Literary Devices in Because I Could Not Stop for Death
Personification of Death: One of the central poetic devices Dickinson uses in the poem is the personification of death. Like many poets before and since, Dickinson writes of death by bringing it down from the realm of abstraction into something more concrete. In “Because I could not stop for Death,” Dickinson makes death into “Death,” a gentleman riding in a horse-drawn carriage who picks up the speaker for a ride through the country. Thus death becomes a more malleable subject for the poet.
Form, Rhyme, and Meter: Dickinson wrote “Because I could not stop for Death” in what is called “common meter,” a poetic form defined by alternating four-beat and three-beat lines. The lines are assembled into quatrains—four line stanzas—with a loose ABAB rhyme scheme. This form is typically used in nursery rhymes, giving the poem a light sing-song tone that lends levity to the otherwise heavy subject matter.
The Landscape of Life: One of the sustained metaphors—or conceits—in the poem is that of the landscape outside the carriage as life itself in its various stages of development. The sequential scenes of playing children, fields of grain, and the setting sun symbolize, childhood, adulthood, and elderhood, respectively.

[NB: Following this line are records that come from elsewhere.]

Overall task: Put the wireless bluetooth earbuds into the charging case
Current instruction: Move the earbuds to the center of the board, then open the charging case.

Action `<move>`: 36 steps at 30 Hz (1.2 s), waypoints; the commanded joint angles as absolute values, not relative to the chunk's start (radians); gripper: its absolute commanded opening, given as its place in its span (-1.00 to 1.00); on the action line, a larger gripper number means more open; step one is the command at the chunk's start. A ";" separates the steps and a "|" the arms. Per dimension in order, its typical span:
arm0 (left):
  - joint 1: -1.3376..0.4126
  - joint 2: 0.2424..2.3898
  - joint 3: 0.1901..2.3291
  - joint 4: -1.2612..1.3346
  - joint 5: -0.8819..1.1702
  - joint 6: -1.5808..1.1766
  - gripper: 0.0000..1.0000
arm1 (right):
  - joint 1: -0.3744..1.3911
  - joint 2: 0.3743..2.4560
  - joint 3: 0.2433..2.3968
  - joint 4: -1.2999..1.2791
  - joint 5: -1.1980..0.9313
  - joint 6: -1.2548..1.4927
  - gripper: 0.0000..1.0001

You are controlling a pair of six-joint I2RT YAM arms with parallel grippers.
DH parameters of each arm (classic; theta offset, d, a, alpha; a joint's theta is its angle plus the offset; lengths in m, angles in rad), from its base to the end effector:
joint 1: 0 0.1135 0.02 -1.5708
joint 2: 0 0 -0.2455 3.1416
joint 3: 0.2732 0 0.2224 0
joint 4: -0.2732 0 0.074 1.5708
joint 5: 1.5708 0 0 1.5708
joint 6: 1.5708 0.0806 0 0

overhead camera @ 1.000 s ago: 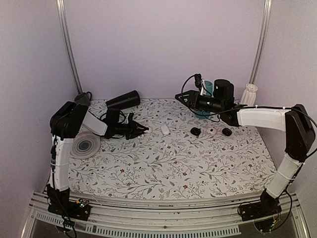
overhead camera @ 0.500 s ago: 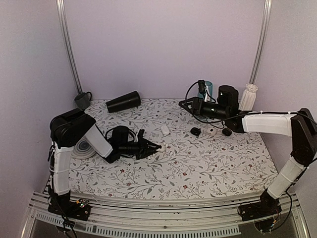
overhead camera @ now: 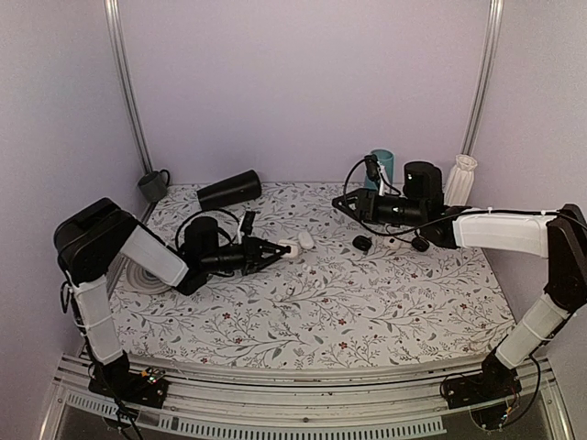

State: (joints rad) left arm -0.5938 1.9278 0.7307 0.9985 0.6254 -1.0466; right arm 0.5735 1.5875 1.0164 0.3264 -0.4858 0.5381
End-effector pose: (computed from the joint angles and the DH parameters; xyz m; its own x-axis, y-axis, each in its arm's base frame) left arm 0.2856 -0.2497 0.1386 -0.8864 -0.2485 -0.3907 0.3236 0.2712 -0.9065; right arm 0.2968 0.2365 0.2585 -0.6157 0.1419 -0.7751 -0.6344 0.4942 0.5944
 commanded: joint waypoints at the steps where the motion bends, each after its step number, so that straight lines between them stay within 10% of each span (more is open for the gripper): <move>1: -0.543 1.815 0.750 0.937 0.724 -0.840 -1.00 | 0.629 1.590 1.052 0.264 -0.528 0.409 -0.01; 18: -0.563 1.469 0.781 0.654 0.783 -0.335 -1.00 | 0.777 1.605 1.132 0.381 -0.696 0.279 0.47; 36: -0.641 1.384 0.796 0.699 0.811 -0.293 -1.00 | 0.794 1.677 1.201 0.367 -0.647 0.271 0.51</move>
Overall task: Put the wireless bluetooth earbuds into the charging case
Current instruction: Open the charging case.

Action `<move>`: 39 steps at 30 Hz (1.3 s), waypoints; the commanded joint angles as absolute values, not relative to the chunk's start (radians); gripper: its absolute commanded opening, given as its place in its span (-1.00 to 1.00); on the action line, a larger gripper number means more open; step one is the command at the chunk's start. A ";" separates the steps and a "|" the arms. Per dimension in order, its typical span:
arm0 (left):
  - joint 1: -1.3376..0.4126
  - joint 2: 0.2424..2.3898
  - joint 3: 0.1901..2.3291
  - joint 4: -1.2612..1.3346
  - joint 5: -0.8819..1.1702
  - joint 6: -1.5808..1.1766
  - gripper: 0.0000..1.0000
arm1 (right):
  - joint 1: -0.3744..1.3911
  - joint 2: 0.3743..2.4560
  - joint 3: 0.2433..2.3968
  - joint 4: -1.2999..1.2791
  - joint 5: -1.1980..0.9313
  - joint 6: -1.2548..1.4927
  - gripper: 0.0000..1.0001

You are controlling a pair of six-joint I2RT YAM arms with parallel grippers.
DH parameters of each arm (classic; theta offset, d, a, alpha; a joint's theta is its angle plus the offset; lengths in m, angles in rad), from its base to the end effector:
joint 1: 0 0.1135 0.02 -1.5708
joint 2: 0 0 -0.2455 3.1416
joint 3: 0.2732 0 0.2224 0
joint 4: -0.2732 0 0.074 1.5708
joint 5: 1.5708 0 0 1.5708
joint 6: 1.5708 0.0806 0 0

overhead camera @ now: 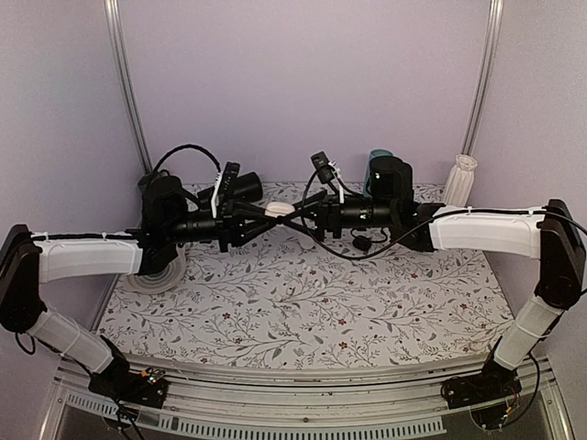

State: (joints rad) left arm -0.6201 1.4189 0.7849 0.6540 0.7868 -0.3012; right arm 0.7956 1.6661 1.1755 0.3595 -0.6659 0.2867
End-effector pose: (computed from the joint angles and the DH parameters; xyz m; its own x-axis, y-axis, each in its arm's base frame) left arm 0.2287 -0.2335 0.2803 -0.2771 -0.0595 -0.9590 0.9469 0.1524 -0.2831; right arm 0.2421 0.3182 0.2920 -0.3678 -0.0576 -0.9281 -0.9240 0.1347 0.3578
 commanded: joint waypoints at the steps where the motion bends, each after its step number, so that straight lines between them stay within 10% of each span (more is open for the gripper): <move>1: -0.644 1.383 0.797 0.697 0.817 -0.291 -1.00 | 0.794 1.675 1.201 0.368 -0.643 0.273 0.51; 39: -0.670 1.336 0.728 0.632 0.624 -0.146 -1.00 | 0.721 1.594 1.165 0.442 -0.687 0.426 0.50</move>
State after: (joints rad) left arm -0.6746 1.3621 0.7448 0.6155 0.6983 -0.1635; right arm 0.7273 1.6547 1.1751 0.4294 -0.7105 0.4118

Literary Devices Examples in Because I Could Not Stop for Death:
Text of the Poem 9
"and my leisure too,..." See in text (Text of the Poem)
Dickinson wrote this poem in what is known as “common meter”: an alternating pattern of four-beat and three-beat lines. Common meter gets its name from its frequent use in hymns and nursery rhymes. The poem “Because I could not stop for Death” evokes the feeling of a nursery rhyme, a form intended for both education and fun, both labor and leisure. In the words of the Roman poet Horace, poetry’s aim is to delight and instruct. If we were to imagine Dickinson as the passenger, poetry would be her “labor and [her] leisure too.”
"'tis centuries..." See in text (Text of the Poem)
Here, the speaker describes her experience of time as lasting an eternity. Centuries go by and feel like mere days. In this way, she becomes the unembodied “immortality” at the beginning of the poem; in death she finds immortality.
"Were toward eternity...." See in text (Text of the Poem)
In this final line, the three metrical beats fall on syllables beginning with “t.” When read aloud, the line sounds like a clock, with a rhythmic ticking of t sounds. These sounds beautifully evoke the horses’ headlong trot through time. This use of alliteration on metrical beats is a poetic signature of Anglo-Saxon verse.
"Immortality...." See in text (Text of the Poem)
The structure of this poem comprises of a fairly straightforward ABCD rhyme scheme. A number of these rhymes are slant rhymes or half rhymes, which means that either the consonants or vowels of stressed syllables are identical. The rhyme structure creates a largely gentle, lilting tone, which further supports the treatment of death as a gentle presence. However, these slant rhymes offer moments of discord, where the last line of the stanza is slightly imperfect or out of place. This discord foreshadows the notion of death as something that, while natural, will inevitably and permanently remove the speaker from the natural progression of life itself.
"[...]..." See in text (Text of the Poem)
In the Loomis Todd and Higginson version of this poem, they omit an entire stanza that describes the speaker’s feeling cold after the carriage passes the sun. The omitted stanza begins “Or rather, he passed us,” inverting the previous line which describes the carriage passing by the setting sun. This image is important as it describes how the speaker and the carriage are now separate from the natural cycle of life. The line implies that the carriage now stands still while the living world passes them by. This inversion foreshadows the pausing of the next line, where the speaker find herself motionless at her final resting place.
"surmised..." See in text (Text of the Poem)
"The verb “surmised” means imagined, supposed, or inferred. The entirety of the poem represents the course of the day of her death, during which she infers her journey is towards eternity. In this way, the short space of the poem and the short time one might spend reading the poem mimics the shortness of the speaker’s last day; in turn, this emphasizes the timeless feeling of eternity.
"played..." See in text (Text of the Poem)
This stanza may be read as a symbolic allegory for the natural progression of life. The image of playing children demonstrates the carefree activity of youth. The active role of the children deliberately contrasts with the passive role of the speaker, emphasized by the repetition of the past-tense verb “passed.”
"haste..." See in text (Text of the Poem)
In this context, the noun “haste” means “rush or “hurry.” By describing Death as knowing no haste, the speaker is commenting on the slow, leisurely pace of their journey. This description serves to further personify Death as a courteous gentleman, a sentiment echoed in the last line of this stanza. This furthers the notion that death is not something to be feared, but rather a natural end to the progression of life.
"kindly..." See in text (Text of the Poem)
Death and dying are central themes throughout a large portion of Dickinson’s poetry. In the first stanza of this poem, Death is personified as a gentleman caller, who kindly invites the speaker into his carriage. By personifying death as a physical figure, and one that is kind and courteous, the poet subverts traditional notions of death as terrifying or evil, to instead present death as a natural and inevitable part of life.